## WHAT IS NEEDED
Retype the material below, keeping each line identical.

#####

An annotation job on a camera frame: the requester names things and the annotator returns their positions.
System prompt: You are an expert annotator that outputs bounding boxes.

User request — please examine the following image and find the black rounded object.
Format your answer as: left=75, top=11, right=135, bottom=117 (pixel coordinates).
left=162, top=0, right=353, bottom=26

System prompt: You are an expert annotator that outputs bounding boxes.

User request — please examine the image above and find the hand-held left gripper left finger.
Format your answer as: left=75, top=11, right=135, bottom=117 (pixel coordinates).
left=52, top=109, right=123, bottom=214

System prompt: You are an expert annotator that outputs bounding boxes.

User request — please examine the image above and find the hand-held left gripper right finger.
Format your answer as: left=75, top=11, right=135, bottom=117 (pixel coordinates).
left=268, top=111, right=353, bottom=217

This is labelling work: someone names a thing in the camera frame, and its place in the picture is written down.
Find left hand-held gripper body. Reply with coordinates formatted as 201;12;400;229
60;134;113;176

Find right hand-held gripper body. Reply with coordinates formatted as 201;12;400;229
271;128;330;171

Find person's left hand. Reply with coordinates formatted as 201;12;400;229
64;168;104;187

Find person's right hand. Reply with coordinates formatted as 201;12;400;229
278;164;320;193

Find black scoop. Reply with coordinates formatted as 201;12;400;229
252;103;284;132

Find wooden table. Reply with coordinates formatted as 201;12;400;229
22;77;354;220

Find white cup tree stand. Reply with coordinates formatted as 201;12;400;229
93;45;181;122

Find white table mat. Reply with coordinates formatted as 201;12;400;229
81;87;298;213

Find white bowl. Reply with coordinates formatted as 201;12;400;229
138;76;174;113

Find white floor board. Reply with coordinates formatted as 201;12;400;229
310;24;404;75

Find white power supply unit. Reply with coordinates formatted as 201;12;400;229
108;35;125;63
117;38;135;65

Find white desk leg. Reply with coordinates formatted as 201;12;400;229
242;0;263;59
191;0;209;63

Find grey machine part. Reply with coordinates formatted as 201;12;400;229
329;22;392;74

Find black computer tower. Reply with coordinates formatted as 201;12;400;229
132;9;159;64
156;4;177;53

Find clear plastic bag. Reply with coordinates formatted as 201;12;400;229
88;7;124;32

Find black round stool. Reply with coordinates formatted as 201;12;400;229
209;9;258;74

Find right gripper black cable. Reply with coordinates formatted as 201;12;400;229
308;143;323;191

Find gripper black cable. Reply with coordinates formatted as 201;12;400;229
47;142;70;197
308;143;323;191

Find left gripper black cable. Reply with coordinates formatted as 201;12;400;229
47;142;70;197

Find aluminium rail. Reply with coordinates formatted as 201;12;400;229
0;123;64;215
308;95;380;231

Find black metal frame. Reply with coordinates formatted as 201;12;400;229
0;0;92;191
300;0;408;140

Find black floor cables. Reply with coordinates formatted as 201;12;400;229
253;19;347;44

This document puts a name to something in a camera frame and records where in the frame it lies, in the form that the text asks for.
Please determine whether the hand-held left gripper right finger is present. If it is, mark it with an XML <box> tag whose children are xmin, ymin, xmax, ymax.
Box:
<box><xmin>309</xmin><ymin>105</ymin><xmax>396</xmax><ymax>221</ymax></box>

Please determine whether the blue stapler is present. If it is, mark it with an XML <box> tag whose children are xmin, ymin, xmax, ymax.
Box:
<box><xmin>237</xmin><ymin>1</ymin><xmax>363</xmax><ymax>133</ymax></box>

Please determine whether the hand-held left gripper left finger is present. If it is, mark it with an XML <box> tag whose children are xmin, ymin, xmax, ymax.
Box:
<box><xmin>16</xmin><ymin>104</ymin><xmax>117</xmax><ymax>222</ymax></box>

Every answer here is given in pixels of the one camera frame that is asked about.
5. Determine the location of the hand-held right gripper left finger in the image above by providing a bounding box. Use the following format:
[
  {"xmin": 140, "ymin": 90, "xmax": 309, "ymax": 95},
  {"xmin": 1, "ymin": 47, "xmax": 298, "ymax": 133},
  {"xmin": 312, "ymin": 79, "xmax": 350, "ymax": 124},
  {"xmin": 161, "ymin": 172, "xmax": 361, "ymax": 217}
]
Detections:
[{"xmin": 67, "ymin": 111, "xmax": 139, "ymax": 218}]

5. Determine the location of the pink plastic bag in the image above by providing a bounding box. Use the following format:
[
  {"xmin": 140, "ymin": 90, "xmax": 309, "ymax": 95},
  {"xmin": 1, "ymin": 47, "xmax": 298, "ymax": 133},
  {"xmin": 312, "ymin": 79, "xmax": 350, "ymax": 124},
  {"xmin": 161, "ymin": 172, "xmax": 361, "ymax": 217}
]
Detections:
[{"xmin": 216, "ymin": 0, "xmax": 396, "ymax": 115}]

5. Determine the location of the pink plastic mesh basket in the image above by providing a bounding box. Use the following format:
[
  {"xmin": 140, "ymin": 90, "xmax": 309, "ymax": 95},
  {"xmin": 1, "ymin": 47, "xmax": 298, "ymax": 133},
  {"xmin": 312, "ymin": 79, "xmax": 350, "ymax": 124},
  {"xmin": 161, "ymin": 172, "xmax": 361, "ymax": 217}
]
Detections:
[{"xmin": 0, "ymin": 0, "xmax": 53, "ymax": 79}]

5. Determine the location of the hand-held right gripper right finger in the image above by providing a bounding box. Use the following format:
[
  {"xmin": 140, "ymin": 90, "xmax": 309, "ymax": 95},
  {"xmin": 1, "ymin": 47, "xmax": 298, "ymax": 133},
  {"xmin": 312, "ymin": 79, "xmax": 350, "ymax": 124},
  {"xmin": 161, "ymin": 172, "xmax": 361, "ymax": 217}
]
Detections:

#####

## OUTPUT BELOW
An annotation job on a camera frame: the requester names things and the annotator returns their positions.
System prompt: You are an expert annotator that outputs bounding boxes.

User request — please examine the following image and find the black rounded object.
Format your answer as: left=75, top=11, right=135, bottom=117 (pixel coordinates).
left=162, top=0, right=353, bottom=26

System prompt: You are an expert annotator that outputs bounding boxes.

User request — please examine the image above and find the hand-held left gripper left finger.
Format your answer as: left=75, top=11, right=135, bottom=117 (pixel coordinates).
left=52, top=109, right=123, bottom=214

System prompt: You are an expert annotator that outputs bounding boxes.

User request — please examine the image above and find the hand-held left gripper right finger.
Format your answer as: left=75, top=11, right=135, bottom=117 (pixel coordinates).
left=268, top=111, right=353, bottom=217

This is labelling work: someone names a thing in the camera frame, and its place in the picture is written down.
Find left hand-held gripper body. Reply with coordinates formatted as 201;12;400;229
60;134;113;176

Find right hand-held gripper body. Reply with coordinates formatted as 201;12;400;229
271;128;330;171

Find person's left hand. Reply with coordinates formatted as 201;12;400;229
64;168;104;187

Find person's right hand. Reply with coordinates formatted as 201;12;400;229
278;164;320;193

Find black scoop. Reply with coordinates formatted as 201;12;400;229
252;103;284;132

Find wooden table. Reply with coordinates formatted as 201;12;400;229
22;77;354;220

Find white cup tree stand. Reply with coordinates formatted as 201;12;400;229
93;45;181;122

Find white table mat. Reply with coordinates formatted as 201;12;400;229
81;87;298;213

Find white bowl. Reply with coordinates formatted as 201;12;400;229
138;76;174;113

Find white floor board. Reply with coordinates formatted as 201;12;400;229
310;24;404;75

Find white power supply unit. Reply with coordinates formatted as 201;12;400;229
108;35;125;63
117;38;135;65

Find white desk leg. Reply with coordinates formatted as 201;12;400;229
242;0;263;59
191;0;209;63

Find grey machine part. Reply with coordinates formatted as 201;12;400;229
329;22;392;74

Find black computer tower. Reply with coordinates formatted as 201;12;400;229
132;9;159;64
156;4;177;53

Find clear plastic bag. Reply with coordinates formatted as 201;12;400;229
88;7;124;32

Find black round stool. Reply with coordinates formatted as 201;12;400;229
209;9;258;74

Find right gripper black cable. Reply with coordinates formatted as 201;12;400;229
308;143;323;191

Find gripper black cable. Reply with coordinates formatted as 201;12;400;229
47;142;70;197
308;143;323;191

Find left gripper black cable. Reply with coordinates formatted as 201;12;400;229
47;142;70;197

Find aluminium rail. Reply with coordinates formatted as 201;12;400;229
0;123;64;215
308;95;380;231

Find black metal frame. Reply with coordinates formatted as 201;12;400;229
0;0;92;191
300;0;408;140

Find black floor cables. Reply with coordinates formatted as 201;12;400;229
253;19;347;44

This document puts a name to something in a camera frame and records where in the frame it lies, in the form that the text asks for.
Please determine whether the hand-held left gripper right finger is present. If it is, mark it with an XML <box> tag whose children are xmin, ymin, xmax, ymax.
Box:
<box><xmin>309</xmin><ymin>105</ymin><xmax>396</xmax><ymax>221</ymax></box>

Please determine whether the blue stapler is present. If it is, mark it with an XML <box> tag whose children are xmin, ymin, xmax, ymax.
Box:
<box><xmin>237</xmin><ymin>1</ymin><xmax>363</xmax><ymax>133</ymax></box>

Please determine whether the hand-held left gripper left finger is present. If it is, mark it with an XML <box> tag whose children are xmin, ymin, xmax, ymax.
Box:
<box><xmin>16</xmin><ymin>104</ymin><xmax>117</xmax><ymax>222</ymax></box>

Every answer here is given in pixels of the one camera frame that is asked about.
5. Determine the location of the hand-held right gripper left finger in the image above by providing a bounding box. Use the following format:
[
  {"xmin": 140, "ymin": 90, "xmax": 309, "ymax": 95},
  {"xmin": 1, "ymin": 47, "xmax": 298, "ymax": 133},
  {"xmin": 312, "ymin": 79, "xmax": 350, "ymax": 124},
  {"xmin": 161, "ymin": 172, "xmax": 361, "ymax": 217}
]
Detections:
[{"xmin": 67, "ymin": 111, "xmax": 139, "ymax": 218}]

5. Determine the location of the pink plastic bag in the image above by providing a bounding box. Use the following format:
[
  {"xmin": 140, "ymin": 90, "xmax": 309, "ymax": 95},
  {"xmin": 1, "ymin": 47, "xmax": 298, "ymax": 133},
  {"xmin": 312, "ymin": 79, "xmax": 350, "ymax": 124},
  {"xmin": 161, "ymin": 172, "xmax": 361, "ymax": 217}
]
Detections:
[{"xmin": 216, "ymin": 0, "xmax": 396, "ymax": 115}]

5. Determine the location of the pink plastic mesh basket in the image above by providing a bounding box. Use the following format:
[
  {"xmin": 140, "ymin": 90, "xmax": 309, "ymax": 95},
  {"xmin": 1, "ymin": 47, "xmax": 298, "ymax": 133},
  {"xmin": 312, "ymin": 79, "xmax": 350, "ymax": 124},
  {"xmin": 161, "ymin": 172, "xmax": 361, "ymax": 217}
]
Detections:
[{"xmin": 0, "ymin": 0, "xmax": 53, "ymax": 79}]

5. Determine the location of the hand-held right gripper right finger in the image above by providing a bounding box. Use the following format:
[
  {"xmin": 140, "ymin": 90, "xmax": 309, "ymax": 95},
  {"xmin": 1, "ymin": 47, "xmax": 298, "ymax": 133},
  {"xmin": 312, "ymin": 79, "xmax": 350, "ymax": 124},
  {"xmin": 161, "ymin": 172, "xmax": 361, "ymax": 217}
]
Detections:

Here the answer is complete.